┌──

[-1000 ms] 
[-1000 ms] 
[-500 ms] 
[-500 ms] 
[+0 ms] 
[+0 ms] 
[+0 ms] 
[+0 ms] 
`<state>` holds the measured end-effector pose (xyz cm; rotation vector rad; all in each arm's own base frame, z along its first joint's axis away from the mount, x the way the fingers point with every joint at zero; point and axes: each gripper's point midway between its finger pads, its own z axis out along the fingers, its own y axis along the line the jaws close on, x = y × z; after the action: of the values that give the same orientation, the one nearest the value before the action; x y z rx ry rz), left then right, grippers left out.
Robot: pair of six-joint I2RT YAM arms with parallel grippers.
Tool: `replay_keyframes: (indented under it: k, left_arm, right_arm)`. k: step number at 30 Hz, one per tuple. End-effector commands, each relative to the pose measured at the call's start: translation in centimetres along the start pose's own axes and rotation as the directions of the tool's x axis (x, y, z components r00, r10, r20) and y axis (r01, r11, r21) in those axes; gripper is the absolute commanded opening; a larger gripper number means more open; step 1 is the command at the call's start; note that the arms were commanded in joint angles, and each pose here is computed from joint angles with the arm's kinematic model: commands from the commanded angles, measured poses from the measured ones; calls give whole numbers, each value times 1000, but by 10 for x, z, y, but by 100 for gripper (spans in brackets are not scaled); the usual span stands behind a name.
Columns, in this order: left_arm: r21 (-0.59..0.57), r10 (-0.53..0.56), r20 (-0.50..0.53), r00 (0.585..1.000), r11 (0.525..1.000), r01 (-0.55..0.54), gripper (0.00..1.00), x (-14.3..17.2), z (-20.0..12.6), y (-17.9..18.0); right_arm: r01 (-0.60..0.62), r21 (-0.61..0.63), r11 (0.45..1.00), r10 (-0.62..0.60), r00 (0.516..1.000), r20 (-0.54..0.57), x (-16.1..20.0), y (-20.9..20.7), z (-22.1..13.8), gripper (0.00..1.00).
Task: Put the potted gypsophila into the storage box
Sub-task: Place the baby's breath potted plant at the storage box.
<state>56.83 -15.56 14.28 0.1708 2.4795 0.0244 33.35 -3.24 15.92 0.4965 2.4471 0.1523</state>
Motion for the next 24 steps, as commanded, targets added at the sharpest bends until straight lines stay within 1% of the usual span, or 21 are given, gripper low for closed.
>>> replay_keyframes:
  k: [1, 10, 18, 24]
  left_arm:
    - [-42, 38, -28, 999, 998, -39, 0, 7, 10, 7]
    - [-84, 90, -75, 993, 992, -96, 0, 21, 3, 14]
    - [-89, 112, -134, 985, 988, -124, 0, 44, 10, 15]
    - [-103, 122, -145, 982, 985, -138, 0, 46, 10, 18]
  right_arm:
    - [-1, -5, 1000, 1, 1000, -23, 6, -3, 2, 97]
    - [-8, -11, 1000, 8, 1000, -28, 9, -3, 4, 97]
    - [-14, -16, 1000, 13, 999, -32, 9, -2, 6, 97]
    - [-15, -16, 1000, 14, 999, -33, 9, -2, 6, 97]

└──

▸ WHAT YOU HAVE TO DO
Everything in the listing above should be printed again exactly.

▸ OUTPUT FOR THIS TASK
[-1000 ms] 
[-1000 ms] 
[-500 ms] 
[-500 ms] 
[+0 ms] 
[+0 ms] 
[+0 ms] 
[+0 ms] 
`<state>` holds the measured end-effector pose (xyz cm; rotation vector rad; all in each arm's own base frame, z along its first joint's axis away from the mount, x the way the fingers point with every joint at zero; point and axes: each gripper's point midway between its finger pads, its own z axis out along the fingers, its own y axis along the line the jaws close on, x = y × z; after the action: of the values that give the same orientation, the one nearest the value before the action; x y z rx ry rz), left then right, grippers left out.
Robot: pair of six-joint I2RT YAM arms with parallel grippers.
Tool: `replay_keyframes: (indented under it: k, left_arm, right_arm)`. k: step number at 30 Hz, one per tuple. End-effector commands, each relative to the pose measured at the call's start: translation in centimetres along the start pose's own axes and rotation as the directions of the tool's x axis (x, y, z components r00, r10, r20) and y axis (r01, r11, r21) in those axes; gripper is the absolute commanded opening; a larger gripper number means more open; step 1 is the command at the call's start; note that the arms were commanded in joint angles, and each pose here is computed from joint angles with the arm's kinematic model: commands from the commanded angles, measured poses from the measured ones; calls give whole numbers, each value times 1000, but by 10 for x, z, y, but by 100 for gripper (spans in brackets are not scaled); the usual span stands behind a name.
Columns, in this order: left_arm: r21 (-0.59..0.57), r10 (-0.53..0.56), r20 (-0.50..0.53), r00 (0.585..1.000), r11 (0.525..1.000), r01 (-0.55..0.54), gripper (0.00..1.00), x (-14.3..17.2), z (-20.0..12.6), y (-17.9..18.0); right_arm: r01 (-0.60..0.62), r21 (-0.61..0.63), r11 (0.45..1.00), r10 (-0.62..0.60), r00 (0.516..1.000), r20 (-0.54..0.57), x (-16.1..20.0), y (-20.9..20.7), z (-22.1..13.8), gripper (0.00..1.00).
Task: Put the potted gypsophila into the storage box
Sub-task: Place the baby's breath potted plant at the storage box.
<state>56.83 -15.56 14.28 0.1708 2.4795 0.0244 33.35 -3.24 15.92 0.4965 2.4471 0.1523</state>
Motion for the next 24 steps, as commanded, targets added at the sharpest bends until straight lines stay within 1% of the usual span, or 21 are given, gripper low for closed.
>>> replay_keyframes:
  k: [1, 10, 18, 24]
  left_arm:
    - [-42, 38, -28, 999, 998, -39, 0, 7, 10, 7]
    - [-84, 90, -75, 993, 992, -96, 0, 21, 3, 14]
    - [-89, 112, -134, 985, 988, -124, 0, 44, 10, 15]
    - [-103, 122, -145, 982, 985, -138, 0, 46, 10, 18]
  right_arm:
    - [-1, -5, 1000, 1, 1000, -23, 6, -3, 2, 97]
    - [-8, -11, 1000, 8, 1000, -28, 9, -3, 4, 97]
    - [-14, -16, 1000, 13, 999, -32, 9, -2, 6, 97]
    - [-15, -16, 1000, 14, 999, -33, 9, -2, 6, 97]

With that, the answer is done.